§ Study material:
■ ■ ■

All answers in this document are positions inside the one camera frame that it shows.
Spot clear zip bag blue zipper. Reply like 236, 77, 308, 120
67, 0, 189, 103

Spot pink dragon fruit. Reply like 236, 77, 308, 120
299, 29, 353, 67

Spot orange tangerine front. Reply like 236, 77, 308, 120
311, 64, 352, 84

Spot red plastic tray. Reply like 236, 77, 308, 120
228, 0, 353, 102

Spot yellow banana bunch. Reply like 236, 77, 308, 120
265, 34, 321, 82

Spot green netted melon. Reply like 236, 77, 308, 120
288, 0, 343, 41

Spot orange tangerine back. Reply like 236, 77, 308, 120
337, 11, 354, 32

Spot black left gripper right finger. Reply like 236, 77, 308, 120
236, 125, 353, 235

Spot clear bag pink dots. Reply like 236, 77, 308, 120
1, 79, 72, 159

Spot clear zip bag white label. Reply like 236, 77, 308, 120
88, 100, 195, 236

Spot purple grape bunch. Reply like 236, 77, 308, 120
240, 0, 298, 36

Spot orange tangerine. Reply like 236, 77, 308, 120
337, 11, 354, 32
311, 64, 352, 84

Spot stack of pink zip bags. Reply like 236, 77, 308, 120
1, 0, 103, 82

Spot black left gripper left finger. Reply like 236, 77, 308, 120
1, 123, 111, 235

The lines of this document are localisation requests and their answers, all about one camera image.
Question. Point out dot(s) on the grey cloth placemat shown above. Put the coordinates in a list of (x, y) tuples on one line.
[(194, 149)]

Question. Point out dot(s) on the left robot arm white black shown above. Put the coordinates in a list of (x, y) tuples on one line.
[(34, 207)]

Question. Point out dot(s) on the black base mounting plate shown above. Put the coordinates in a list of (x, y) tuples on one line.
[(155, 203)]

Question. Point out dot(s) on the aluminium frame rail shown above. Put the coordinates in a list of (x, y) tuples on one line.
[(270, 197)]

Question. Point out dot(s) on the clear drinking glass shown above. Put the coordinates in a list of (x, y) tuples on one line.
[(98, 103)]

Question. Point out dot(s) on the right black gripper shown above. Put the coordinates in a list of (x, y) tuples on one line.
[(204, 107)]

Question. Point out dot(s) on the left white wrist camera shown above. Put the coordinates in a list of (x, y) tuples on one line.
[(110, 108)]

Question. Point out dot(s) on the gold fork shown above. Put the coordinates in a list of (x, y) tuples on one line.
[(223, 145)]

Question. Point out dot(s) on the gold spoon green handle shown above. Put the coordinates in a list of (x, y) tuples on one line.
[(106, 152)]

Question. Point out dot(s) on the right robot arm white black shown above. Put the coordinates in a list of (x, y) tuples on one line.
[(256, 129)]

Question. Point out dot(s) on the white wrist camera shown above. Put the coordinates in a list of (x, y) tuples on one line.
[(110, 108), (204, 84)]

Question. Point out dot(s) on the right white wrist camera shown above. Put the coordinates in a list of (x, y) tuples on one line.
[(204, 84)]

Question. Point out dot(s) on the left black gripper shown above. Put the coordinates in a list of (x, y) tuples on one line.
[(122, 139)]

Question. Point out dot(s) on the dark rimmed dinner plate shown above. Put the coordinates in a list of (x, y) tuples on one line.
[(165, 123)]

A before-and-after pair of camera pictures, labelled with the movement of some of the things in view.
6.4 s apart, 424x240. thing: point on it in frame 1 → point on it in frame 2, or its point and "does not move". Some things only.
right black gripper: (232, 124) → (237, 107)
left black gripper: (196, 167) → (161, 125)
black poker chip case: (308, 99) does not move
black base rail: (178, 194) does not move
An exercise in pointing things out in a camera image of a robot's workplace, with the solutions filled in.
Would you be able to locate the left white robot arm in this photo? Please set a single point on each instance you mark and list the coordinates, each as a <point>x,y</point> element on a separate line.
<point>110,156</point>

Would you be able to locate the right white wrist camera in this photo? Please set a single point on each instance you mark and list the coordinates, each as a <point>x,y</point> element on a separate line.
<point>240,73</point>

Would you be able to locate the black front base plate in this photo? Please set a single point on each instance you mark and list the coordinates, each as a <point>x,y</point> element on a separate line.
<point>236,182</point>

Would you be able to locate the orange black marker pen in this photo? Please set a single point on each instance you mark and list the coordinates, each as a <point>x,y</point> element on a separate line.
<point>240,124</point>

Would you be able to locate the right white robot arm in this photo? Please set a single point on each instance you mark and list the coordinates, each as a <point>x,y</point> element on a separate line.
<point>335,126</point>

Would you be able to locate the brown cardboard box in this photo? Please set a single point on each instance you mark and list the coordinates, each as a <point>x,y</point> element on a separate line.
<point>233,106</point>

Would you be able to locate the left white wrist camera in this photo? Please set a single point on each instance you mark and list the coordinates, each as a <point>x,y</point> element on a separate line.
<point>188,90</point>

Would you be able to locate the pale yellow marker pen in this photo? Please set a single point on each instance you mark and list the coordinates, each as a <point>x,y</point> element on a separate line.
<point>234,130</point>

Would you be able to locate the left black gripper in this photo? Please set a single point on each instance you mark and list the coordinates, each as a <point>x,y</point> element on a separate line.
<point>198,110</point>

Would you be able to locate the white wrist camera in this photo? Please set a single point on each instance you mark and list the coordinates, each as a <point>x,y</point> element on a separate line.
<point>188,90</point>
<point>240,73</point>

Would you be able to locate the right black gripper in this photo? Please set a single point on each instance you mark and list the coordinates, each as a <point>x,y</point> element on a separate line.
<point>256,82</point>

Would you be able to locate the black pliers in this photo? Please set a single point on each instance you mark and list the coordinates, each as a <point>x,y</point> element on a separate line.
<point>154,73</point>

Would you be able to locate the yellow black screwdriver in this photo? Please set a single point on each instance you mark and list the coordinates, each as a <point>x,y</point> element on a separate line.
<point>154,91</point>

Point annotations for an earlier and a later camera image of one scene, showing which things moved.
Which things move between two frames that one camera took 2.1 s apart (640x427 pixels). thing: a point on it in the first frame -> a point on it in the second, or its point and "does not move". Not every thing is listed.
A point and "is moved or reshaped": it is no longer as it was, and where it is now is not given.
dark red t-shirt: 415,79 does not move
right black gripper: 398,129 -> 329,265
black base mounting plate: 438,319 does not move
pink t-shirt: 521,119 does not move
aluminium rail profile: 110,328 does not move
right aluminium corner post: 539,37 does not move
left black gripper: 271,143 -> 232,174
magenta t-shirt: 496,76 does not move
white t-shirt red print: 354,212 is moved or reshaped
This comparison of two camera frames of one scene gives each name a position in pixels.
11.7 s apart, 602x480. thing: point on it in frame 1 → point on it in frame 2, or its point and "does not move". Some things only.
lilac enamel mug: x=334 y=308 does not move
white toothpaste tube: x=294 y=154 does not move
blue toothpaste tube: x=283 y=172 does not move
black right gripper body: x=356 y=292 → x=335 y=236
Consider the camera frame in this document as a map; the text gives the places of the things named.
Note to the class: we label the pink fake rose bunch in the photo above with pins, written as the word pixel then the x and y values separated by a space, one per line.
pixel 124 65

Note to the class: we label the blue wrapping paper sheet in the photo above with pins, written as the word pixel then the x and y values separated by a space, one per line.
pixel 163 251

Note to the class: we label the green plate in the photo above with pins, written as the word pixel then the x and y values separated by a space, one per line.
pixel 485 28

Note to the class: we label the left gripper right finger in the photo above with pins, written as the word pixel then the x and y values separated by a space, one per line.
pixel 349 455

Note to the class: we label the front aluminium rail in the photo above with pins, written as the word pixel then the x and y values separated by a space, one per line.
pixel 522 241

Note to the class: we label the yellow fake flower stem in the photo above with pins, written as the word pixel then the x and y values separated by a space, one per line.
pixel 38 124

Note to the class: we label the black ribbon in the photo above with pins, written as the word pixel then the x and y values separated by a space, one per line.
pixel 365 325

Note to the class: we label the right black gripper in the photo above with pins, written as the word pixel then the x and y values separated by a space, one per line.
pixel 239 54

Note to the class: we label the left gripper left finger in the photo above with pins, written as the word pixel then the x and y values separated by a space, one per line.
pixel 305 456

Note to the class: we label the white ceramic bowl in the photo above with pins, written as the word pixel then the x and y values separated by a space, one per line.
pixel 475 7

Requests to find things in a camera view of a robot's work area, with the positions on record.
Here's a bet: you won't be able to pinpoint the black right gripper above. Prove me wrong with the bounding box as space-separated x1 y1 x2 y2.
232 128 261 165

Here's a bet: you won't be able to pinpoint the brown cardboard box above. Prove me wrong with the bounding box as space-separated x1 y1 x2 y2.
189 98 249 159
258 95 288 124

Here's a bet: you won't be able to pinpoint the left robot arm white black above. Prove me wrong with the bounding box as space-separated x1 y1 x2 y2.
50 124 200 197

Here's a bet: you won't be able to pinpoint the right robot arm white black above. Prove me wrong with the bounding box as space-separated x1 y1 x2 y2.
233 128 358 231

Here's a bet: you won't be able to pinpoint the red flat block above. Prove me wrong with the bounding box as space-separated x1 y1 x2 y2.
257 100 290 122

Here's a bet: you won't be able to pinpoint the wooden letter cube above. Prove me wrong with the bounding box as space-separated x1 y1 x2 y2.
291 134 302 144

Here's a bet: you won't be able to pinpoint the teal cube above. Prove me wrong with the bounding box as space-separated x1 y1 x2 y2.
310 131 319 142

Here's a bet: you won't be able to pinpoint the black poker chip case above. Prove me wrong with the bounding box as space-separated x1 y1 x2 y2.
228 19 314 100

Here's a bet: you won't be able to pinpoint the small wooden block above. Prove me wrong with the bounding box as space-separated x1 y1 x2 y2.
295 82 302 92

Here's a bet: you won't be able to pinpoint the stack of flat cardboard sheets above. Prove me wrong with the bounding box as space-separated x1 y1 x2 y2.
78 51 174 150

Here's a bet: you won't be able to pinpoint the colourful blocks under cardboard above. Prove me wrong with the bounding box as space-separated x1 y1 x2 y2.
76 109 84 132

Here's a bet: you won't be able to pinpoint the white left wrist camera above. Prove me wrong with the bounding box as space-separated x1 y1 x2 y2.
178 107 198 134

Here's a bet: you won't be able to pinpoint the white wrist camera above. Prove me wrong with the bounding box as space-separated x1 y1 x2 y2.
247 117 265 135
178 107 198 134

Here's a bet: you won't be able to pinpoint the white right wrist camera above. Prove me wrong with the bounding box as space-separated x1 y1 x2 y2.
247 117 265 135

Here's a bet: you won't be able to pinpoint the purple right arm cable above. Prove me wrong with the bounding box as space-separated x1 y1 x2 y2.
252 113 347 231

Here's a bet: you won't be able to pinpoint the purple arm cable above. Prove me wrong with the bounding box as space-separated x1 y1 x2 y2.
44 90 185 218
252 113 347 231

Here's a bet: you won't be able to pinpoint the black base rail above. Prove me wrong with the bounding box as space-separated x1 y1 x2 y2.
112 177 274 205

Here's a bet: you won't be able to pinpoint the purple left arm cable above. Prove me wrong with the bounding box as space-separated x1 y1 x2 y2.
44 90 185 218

■ ■ ■

§ What the exercise asks:
Which lines in the listing above hold the word "view"? Show each of them.

§ Output of the exercise:
A before-and-after pair of camera pictures, labelled with the movement of some of the things in view.
Requests to find things in a camera view of a robot's work area, with the positions on record.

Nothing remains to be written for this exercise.